Et si ce groupe possède une énergie et une fougue évidentes, la réalisation de Céline Sciamma, elle, en est malheureusement dépourvue, et les morceaux de musique électro plaqués ici et là ne changent rien. Ce n'est pas parce que l'on filme des femmes en train de danser sur Rihanna, dans une séquence à la longueur presque complaisante, que l'on conçoit un film "énergique". Le rythme est chancelant, la direction d'acteurs hésitante (on sent parfois, au détour d'un plan, que ces apprenties comédiennes sont dirigées), et le style est incertain, entre cinéma naturaliste et entreprise plus romanesque. La réalisatrice semble ouvrir de nombreuses pistes qu'elle n'explore pas suffisamment, utilisant de manière un peu facile les ellipses pour marquer les différentes étapes du parcours de son héroïne, sans qu'on ne soit véritablement convaincu par la pertinence du procédé.

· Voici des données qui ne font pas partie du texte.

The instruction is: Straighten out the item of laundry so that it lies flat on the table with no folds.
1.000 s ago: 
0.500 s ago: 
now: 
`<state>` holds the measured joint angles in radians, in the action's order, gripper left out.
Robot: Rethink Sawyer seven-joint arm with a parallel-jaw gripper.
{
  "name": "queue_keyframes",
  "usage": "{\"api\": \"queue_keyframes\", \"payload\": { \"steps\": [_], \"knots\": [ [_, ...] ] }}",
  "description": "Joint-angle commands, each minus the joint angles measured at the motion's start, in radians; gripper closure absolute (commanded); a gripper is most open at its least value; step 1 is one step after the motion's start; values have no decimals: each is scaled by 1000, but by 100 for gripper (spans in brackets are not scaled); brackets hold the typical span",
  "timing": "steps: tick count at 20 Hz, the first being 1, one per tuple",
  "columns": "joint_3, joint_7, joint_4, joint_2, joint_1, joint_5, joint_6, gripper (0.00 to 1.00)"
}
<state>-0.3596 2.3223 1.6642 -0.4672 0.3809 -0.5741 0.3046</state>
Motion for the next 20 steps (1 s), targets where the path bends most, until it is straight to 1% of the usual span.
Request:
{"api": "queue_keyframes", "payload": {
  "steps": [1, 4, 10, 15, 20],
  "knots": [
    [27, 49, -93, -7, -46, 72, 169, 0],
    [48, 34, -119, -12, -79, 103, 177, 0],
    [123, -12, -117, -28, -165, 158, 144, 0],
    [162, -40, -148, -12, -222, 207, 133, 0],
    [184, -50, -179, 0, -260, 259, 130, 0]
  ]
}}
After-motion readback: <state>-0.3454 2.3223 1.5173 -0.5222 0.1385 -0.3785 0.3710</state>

Et le dernier plan, un peu artificiel et faussement rassurant, ne nous convaincra pas davantage. 

Antoine Jullien

France - 1h52
Réalisation et Scénario : Céline Sciamma 
Avec : Karidja Touré (Marieme/Vic), Assa Sylla (Lady), Lindsay Karamoh (Adiatou), Mariétou Touré (Fily).  

2 commentaires:

  1. J'ai beaucoup aimé Samba ! C'est un film tendre et généreux !

    RépondreSupprimer
  2. Cette critique m'émeut, car je me la suis formulée à moi-même pendant le film. J'ai en particulier été très sensible à la non-victimisation, que je trouve rare dans le ciné français actuel, et que Mon Cinématographe souligne de son côté. La référence à la comédie italienne pour ce couple d'auteurs "couillus" se justifierait dans le choix des sujets au réalisme social incisif, si l'humour prenait dans leurs films une encore plus grande dimension burlesque. En tous cas des réalisateurs à suivre sans hésiter dans l'avenir.